During events like the OBU soccer team’s visit to Natal, Brazilian Baptists work alongside the volunteers, getting names and contact information of prospects met during the outreach. Local church leaders then begin following up with contacts and starting home Bible studies in an effort to plant a church, Thompson said.
Experiencing the best of Brazil’s hospitality, the OBU group stayed in homes of church members and ate most meals in the churches.
Working in outreach with local Baptists, the OBU team experienced the receptivity of most Brazilians to hear the Gospel. At the Lady Bison soccer clinics, for example, children eager to play soccer with a U.S. team listened intently as the collegians shared how to know Jesus Christ. The team was frequently invited into homes and warmly welcomed at schools.
During one afternoon of door-to-door evangelism, Bice and Allie Preston, from Abilene, Texas, met a woman who was experiencing great turmoil in her family. The students prayed for her in her front yard and invited her to the evening worship service.
“We got to pray for her right there,” Bice said. “You could tell she felt better after that, more at peace and happier.”
That same afternoon, two Brazilian boys followed Bice and Preston down the streets. The young women stopped to share the Gospel with them. Later that night, the boys attended a worship service, where Bice and Preston gave them their first Bibles.
As the week progressed, Preston said her confidence in witnessing grew.
“I never saw myself doing this. But it’s gotten easier. Being able to share God’s love with other people has been a really cool experience,” she said.
Coach White voiced pride in the team and how they handled themselves on and off the field. He said there had been some anxious moments upon their arrival “because of the things we would have to do that would take us out of our comfort zones. We know soccer, and we’re very comfortable with that aspect of it,” White said. “But (It was different) when it came to being deliberate and open about our faith. But the girls bought into it. They’ve grown, and I’ve grown. I think I’ve been changed as well, so I think this has been a phenomenal success on many fronts.”
Thompson of the IMB added: “We’ve seen a lot of salvations. We’ve seen a lot of people excited about soccer and what they can do in terms of soccer and religion and a relationship with God combined. And so the success on that side has been fantastic.”
The team’s presence also helped Thompson make connections with some city and university officials he had never met, and those relationships will open new doors for the work of IMB missionaries and Brazilian Baptists.

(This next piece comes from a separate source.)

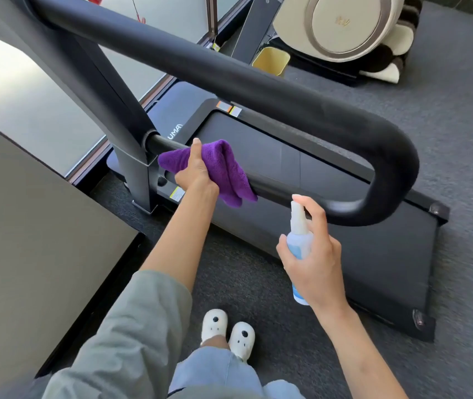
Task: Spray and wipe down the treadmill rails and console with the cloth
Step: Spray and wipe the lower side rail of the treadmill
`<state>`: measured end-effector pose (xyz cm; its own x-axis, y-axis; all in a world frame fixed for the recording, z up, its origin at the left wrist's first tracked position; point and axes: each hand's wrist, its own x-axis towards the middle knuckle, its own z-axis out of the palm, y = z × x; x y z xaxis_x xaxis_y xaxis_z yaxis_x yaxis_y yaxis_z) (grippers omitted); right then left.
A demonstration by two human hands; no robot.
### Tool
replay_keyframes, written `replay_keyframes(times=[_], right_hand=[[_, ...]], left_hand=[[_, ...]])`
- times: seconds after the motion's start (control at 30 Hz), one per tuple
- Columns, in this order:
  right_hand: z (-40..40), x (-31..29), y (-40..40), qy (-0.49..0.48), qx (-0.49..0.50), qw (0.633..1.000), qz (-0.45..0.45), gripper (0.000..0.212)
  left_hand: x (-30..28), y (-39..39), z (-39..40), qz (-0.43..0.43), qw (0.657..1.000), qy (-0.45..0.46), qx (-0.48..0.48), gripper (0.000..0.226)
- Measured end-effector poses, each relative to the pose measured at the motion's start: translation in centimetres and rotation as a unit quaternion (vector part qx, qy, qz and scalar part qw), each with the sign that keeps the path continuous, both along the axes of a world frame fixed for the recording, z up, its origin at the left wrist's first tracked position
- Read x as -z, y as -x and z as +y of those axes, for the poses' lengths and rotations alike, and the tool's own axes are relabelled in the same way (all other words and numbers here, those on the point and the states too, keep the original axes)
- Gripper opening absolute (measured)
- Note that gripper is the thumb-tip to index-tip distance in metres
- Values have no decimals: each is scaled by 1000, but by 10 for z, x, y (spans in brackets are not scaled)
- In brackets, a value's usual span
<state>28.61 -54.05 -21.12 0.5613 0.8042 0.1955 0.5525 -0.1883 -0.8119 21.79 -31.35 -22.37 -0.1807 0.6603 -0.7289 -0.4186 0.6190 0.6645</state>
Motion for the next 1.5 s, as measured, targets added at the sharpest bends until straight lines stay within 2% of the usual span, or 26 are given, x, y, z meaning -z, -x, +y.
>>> replay_keyframes(times=[0.2,0.4,0.6,0.77,0.9,1.03,1.13,1.23,1.3,1.43,1.5], right_hand=[[13,3,6,8,-17,1000,-6,65],[-4,15,-5,0,-76,997,7,69],[-31,26,-47,-6,-162,987,12,66],[-61,8,-96,-9,-271,963,2,66],[-71,-5,-130,-40,-318,947,-10,67],[-79,-10,-150,-69,-335,940,-4,71],[-85,-6,-162,-91,-347,933,-15,72],[-87,-4,-173,-106,-330,938,-11,65],[-83,-5,-181,-107,-318,942,-3,62],[-70,-9,-198,-118,-314,942,4,64],[-65,-11,-206,-118,-328,937,17,67]], left_hand=[[6,-5,-2,-24,1000,-4,-2,76],[6,-15,-21,-52,998,14,32,52],[3,-38,-54,-62,998,-1,14,65],[-10,-64,-92,-59,998,-3,15,62],[-13,-92,-129,-53,998,-10,17,53],[-1,-113,-156,-82,996,-22,22,50],[7,-125,-165,-133,991,-12,13,32],[9,-122,-154,-87,995,8,-42,31],[7,-117,-149,-119,993,-13,-18,23],[2,-125,-163,-160,986,-40,-17,25],[0,-134,-174,-148,987,-56,-29,26]])
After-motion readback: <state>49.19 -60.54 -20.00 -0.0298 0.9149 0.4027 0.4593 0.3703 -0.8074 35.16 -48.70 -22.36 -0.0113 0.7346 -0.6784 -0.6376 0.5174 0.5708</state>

“You accomplished more in seven days than I could have in seven months,” Thompson told the team at the end of the week. “Thank you. Thank you.”
Brazilian Baptists also expressed gratitude for the exposure their churches received through the partnership and for the team’s ministry.
“Thank you for coming to encourage us,” said Judson Próspero Duarte, pastor of First Baptist of Ceará-Mirim. “Your presence has been wonderful.”